Le paradis est accessible.

Il suffit parfois de publier un excellent album pour sortir de l’injuste anonymat dont souffrent certains groupes. Les exemples qui illustrent ce phénomène sont assez fréquents et le plus évident est celui de The National, groupe ô combien discret qui avait pourtant bien occupé le devant de la scène indé avec la parution du fantastique High Violet il y a deux ans. On ne peut qu’espérer que le Heaven des Walkmen soit l’équivalent.

Depuis 10 ans, les New Yorkais sortent avec une régularité incroyable des albums de plus en plus aboutis et ce Heaven pourrait bien être leur meilleur. Heaven synthétise parfaitement toutes les obsessions du groupe avec une simplicité désarmante. On y trouve comme toujours une guitare incisive, une batterie insistante et une voix sur le fil qui sait pourtant se faire puissante quand il faut.

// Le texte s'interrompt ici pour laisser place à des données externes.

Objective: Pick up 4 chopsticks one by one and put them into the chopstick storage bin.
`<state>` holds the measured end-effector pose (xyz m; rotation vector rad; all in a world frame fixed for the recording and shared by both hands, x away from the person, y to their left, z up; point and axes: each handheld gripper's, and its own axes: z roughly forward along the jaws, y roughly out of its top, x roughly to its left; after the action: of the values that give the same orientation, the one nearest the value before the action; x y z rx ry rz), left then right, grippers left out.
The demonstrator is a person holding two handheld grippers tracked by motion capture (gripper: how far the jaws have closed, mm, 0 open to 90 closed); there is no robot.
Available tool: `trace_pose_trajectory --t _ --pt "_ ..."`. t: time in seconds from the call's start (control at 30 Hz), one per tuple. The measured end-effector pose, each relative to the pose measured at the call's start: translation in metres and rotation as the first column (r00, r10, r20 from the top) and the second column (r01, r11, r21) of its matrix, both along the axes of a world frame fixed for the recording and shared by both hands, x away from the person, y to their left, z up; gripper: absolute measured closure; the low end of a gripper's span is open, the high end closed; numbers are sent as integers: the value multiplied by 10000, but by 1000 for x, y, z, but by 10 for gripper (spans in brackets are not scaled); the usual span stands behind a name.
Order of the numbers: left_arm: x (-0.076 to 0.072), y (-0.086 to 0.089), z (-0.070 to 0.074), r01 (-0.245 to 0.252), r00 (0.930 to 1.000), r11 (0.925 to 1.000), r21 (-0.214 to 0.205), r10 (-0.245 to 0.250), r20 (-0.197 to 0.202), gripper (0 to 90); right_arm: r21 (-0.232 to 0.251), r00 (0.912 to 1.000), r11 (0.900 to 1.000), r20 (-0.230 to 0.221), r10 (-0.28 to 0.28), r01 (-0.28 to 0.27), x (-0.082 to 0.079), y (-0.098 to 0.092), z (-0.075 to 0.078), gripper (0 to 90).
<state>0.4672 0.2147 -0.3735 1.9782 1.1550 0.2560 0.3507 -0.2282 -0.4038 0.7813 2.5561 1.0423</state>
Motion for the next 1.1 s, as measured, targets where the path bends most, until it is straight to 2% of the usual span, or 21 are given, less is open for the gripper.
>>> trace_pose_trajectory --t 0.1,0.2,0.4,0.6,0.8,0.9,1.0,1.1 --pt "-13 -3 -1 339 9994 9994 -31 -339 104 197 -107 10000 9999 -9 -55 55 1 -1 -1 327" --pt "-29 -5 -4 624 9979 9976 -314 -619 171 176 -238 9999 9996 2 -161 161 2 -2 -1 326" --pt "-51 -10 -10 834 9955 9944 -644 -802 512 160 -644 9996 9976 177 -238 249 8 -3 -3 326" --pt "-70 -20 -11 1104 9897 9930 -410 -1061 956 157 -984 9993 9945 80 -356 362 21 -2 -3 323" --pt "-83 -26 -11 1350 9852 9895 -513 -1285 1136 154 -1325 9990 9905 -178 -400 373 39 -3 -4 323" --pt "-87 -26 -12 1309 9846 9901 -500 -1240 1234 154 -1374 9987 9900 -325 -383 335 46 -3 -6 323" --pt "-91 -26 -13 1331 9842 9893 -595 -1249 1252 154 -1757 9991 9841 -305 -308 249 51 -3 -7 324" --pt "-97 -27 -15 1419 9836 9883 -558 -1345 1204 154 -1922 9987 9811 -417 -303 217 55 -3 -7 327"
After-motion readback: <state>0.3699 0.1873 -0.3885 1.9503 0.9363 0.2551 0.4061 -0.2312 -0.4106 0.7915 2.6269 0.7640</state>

Il semble difficile d’imaginer un groupe plus américain que les Walkmen. Toutes les références qui viennent en tête à l’écoute du disque sont autant de groupes qui reflètent différentes facettes de la musique américaine depuis 60 ans. On pense tour à tour au folk pastoral des Fleet Foxes (facile le chanteur participe au titre We Can’t Be Beat), au blues un peu rugueux des Cold War Kids (c’était avant leur dernier album bien trop écoeurant), aux guitares tranchantes très 70s des Strokes (la magnifique The Love You Love) et à la surf-pop rayonnante et pointilleuse des Shins. Mais loin d’être un remplacement de seconde zone à tous ces monuments musicaux, Heaven est un disque à part, la dernière pierre à l’édifice d’un groupe qui rigole doucement quand on lui parle de maturité musicale.

Un peu déçu par tous les derniers albums de groupes sus-mentionnés, me voici donc grandement satisfait à l’écoute de ce fantastique album, qui s’accorde en plus vachement bien avec l’été qui arrive doucement.